Namun, Tubagus enggan membeberkan kekurangan materi pada berkas kasus. Lantaran, berkas-berkas ini termasuk dalam materi penyelidikan yang belum bisa diungkapkan ke publik.
“Itu masuk materi penyelidikan, dalam rangka pemenuhan P-19 kami terus lengkapi. Jika sudah lengkap, berkas akan dinyatakan P-21 yang artinya tersangka kasus ini akan disidang,” tuturnya.
Sejauh ini, penyidik Polda Metro Jaya telah menetapkan enam orang sebagai tersangka dalam kasus impor besi baja siku berlabel SNI palsu ini. Polisi juga telah menyita 4.600 ton baja impor dari gudang milik PT Gunung Inti Sempurna (GIS).
Sejak Juni 2020, Polda Metro Jaya mulai melakukan penyelidikan berdasarkan surat penyelidikan nomor LP/ 659/ IV/YAN 2.5/2020/SPKT PMJ, 17 Juni 2020. Sebelumnya, Komisi Kepolisian Nasional (Kompolnas) mendesak Polri untuk segera menangkap pelaku utama pemalsuan label SNI yang berpotensi merugikan negara hingga triliunan rupiah.
Komisioner Kompolnas, Poengky Indarti menekankan, kasus ini harus menjadi perhatian penting pihak penyidik kepolisian.
“Karena kasus ini melibatkan komplotan, maka diharapkan penyidik dapat segera menangkap main perpetrator-nya (pelaku utama),” ujar Poengky.

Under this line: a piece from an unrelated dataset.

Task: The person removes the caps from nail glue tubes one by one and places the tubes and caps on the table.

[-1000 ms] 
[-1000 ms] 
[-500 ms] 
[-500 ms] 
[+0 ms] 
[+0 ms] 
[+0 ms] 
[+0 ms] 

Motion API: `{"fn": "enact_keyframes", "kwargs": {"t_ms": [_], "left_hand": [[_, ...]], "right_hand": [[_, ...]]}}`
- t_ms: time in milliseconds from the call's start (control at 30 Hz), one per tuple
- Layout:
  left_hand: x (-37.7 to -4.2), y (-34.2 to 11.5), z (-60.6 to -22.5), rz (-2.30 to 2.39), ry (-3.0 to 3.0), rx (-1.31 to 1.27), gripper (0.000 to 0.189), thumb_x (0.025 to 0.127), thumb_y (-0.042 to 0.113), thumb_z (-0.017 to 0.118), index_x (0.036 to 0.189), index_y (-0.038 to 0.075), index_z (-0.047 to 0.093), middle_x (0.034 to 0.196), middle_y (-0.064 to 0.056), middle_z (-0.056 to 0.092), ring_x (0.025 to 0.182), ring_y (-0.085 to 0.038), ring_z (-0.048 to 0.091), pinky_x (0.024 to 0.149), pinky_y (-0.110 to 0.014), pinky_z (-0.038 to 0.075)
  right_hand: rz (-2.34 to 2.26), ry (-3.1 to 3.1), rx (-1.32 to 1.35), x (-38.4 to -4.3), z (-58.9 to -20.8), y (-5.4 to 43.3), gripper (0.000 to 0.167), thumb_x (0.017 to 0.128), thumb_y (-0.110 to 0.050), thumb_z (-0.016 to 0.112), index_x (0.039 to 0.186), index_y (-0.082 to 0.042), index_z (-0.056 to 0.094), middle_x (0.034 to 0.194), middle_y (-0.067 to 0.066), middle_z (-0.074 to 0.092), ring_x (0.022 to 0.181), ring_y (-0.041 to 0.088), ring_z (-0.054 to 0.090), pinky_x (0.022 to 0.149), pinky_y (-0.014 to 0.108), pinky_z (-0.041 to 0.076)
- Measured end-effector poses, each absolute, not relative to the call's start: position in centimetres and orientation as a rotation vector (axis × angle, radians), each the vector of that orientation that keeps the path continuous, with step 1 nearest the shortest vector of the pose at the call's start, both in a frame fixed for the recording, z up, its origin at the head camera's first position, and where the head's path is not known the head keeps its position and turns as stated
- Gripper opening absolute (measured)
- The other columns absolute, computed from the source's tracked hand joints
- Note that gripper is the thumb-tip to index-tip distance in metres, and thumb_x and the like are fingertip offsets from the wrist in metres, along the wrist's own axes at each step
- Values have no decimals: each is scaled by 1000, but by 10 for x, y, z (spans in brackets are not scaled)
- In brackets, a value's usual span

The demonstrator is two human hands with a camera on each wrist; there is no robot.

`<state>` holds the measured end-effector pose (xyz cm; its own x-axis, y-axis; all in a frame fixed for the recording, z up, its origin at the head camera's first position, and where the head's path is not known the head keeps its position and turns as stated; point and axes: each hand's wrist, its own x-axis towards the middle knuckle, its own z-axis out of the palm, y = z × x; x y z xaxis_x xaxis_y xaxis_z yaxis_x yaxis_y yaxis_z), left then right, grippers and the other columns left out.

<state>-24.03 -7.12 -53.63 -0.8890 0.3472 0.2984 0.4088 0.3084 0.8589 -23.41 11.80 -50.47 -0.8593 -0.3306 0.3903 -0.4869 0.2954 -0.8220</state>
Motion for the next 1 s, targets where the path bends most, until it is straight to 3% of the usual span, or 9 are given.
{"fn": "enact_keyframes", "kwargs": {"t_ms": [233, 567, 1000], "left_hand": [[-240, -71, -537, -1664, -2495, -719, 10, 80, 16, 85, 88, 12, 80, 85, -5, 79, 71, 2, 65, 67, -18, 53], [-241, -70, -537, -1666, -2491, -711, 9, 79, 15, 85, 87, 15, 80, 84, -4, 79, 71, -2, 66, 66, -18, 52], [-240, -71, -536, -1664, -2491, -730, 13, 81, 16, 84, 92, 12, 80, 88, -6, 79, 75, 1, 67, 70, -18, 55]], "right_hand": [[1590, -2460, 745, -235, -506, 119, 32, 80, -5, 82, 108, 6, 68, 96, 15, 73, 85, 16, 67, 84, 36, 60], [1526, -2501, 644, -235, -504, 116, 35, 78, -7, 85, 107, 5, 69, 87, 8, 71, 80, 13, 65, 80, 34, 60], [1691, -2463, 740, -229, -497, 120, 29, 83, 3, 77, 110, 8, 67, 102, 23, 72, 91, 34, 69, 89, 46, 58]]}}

Dalam kasus pemalsuan label SNI besi siku itu, penyidik memang telah mengamankan sejumlah tersangka, namun aktor atau pelaku utamanya masih belum ditangkap.
Sebelumnya beberapa kalangan juga mendesak agar pemerintah turun tangan guna menyelesaikan permasalahan baja impor berlogo SNI palsu. Pasalnya, praktek curang seperti itu mengganggu para pelaku usaha di sektor industri baja yang berupaya memenuhi kebutuhan dalam negeri.